Kaeng Krachan Forest Complex (กลุ่มป่าแก่งกระจาน) is the inscribed name of a UNESCO World Heritage Site in Thailand. It covers the areas of Kaeng Krachan, Kui Buri and Chaloem Phrakiat Thai Prachan national parks, and Mae Nam Phachi Wildlife Sanctuary, in the Ratchaburi, Phetchaburi and Prachuap Khiri Khan provinces of Western Thailand, on the country's border with Myanmar. The site was inscribed on the World Heritage list in 2021.

==Description==
The site is located on the Thailand side of the Tenasserim mountain range, which is part of a north-south granite and limestone mountain ridge extending down the Malay Peninsula. Situated at the intersection of the Himalayan, Indochina, and Sumatran faunal and floral realms, the property boasts rich biodiversity. The area is predominantly covered by semi-evergreen and dry evergreen forests, with some mixed deciduous forests, montane forests, and deciduous dipterocarp forests. A number of endemic and globally endangered plant species have been reported in the property, which overlaps with two Important Bird Areas (IBAs) and is noted for its rich diversity of birdlife, including eight globally threatened species. The property is home to the critically endangered Siamese Crocodile (Crocodylus siamensis), the endangered Asiatic Wild Dog (Cuon alpinus), Banteng (Bos javanicus), Asian Elephant (Elephas maximus), Yellow/Elongated Tortoise (Indotestudo elongata), and the endangered Asian Giant Tortoise (Manouria emys), as well as several other vulnerable species of birds and mammals.
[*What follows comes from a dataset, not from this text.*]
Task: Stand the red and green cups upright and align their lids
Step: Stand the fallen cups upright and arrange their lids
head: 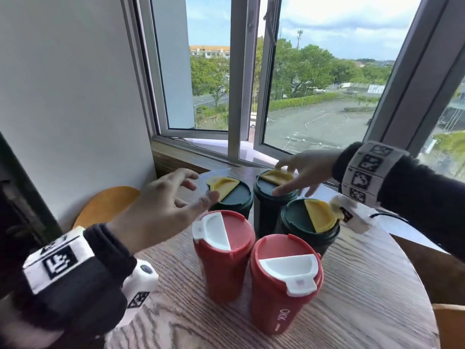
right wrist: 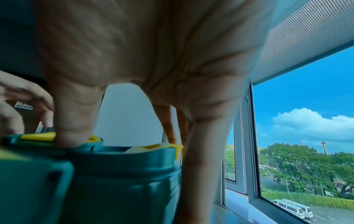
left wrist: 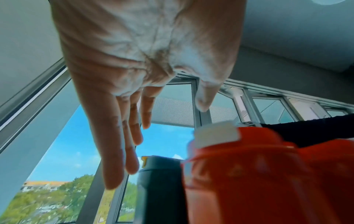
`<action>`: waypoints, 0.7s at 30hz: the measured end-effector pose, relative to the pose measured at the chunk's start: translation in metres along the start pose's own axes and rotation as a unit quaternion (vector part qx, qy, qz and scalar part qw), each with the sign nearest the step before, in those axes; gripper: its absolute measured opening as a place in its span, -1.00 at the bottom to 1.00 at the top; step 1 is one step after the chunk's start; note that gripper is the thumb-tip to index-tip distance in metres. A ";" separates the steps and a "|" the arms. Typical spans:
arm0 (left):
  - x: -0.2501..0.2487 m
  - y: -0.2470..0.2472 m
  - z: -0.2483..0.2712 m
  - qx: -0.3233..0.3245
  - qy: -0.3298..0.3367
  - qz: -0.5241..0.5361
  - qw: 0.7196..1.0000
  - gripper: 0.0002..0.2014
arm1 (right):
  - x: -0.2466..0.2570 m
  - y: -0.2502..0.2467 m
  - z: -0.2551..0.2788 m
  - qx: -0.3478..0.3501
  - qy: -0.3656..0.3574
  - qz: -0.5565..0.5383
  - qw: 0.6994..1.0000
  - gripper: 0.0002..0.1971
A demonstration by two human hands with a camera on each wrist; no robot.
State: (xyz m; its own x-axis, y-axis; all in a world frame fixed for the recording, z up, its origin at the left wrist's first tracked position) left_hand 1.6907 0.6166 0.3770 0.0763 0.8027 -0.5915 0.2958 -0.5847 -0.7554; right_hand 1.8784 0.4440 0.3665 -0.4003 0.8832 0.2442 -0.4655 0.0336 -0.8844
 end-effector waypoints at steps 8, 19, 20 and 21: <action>0.031 0.036 -0.061 0.104 -0.085 0.036 0.990 -0.44 | 0.009 -0.001 -0.004 -0.014 -0.018 -0.001 1.000 -0.07; 0.030 0.032 -0.076 0.060 -0.042 -0.068 0.995 -0.59 | 0.016 -0.001 -0.001 0.009 -0.040 -0.006 0.999 -0.11; 0.030 0.031 -0.077 0.055 -0.042 -0.066 0.995 -0.59 | 0.017 -0.002 -0.002 0.003 -0.041 -0.005 0.999 -0.11; 0.031 0.030 -0.077 0.052 -0.043 -0.062 0.996 -0.59 | 0.018 -0.002 -0.003 0.000 -0.041 -0.006 0.999 -0.11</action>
State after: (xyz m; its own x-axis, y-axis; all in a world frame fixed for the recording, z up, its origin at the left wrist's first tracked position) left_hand 1.7748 0.6328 0.3580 -0.0373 0.8596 -0.5095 0.1973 -0.4935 -0.8471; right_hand 1.8747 0.4610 0.3713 -0.4580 0.8415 0.2867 -0.4709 0.0439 -0.8811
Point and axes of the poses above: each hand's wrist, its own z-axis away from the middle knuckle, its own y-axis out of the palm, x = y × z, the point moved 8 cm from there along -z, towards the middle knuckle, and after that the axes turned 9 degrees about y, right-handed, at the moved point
Remarkably, it is also home to eight cat species: the endangered tiger (Panthera tigris) and Fishing Cat (Prionailurus viverrinus), near-threatened Leopard (Panthera pardus) and Asian Golden Cat (Catopuma temminckii), the vulnerable Clouded Leopard (Neofelis nebulosi) and Marbled Cat (Pardofelis marmorata), as well as Jungle Cat (Felis chaus) and Leopard Cat (Prionailurus bengalensis).

==Human rights issues==
The site was inscribed on the World Heritage list in 2021 during the World Heritage Committee's extended 44th session. This decision was made despite controversy surrounding the government's long-standing campaign to forcibly displace the indigenous S'gaw Karen people of Bang Kloi from their village in Kaeng Krachan NP, which also involved the murder of activist Porlajee Rakchongcharoen in 2014. Days before the inscription, a panel of special rapporteurs for the United Nations Human Rights Council had urged the World Heritage Committee to defer the nomination due to ongoing rights violations, but it was approved with the support of China and Russia, among other countries. The Thai government had previously made two nominations for the site, the first in 2016.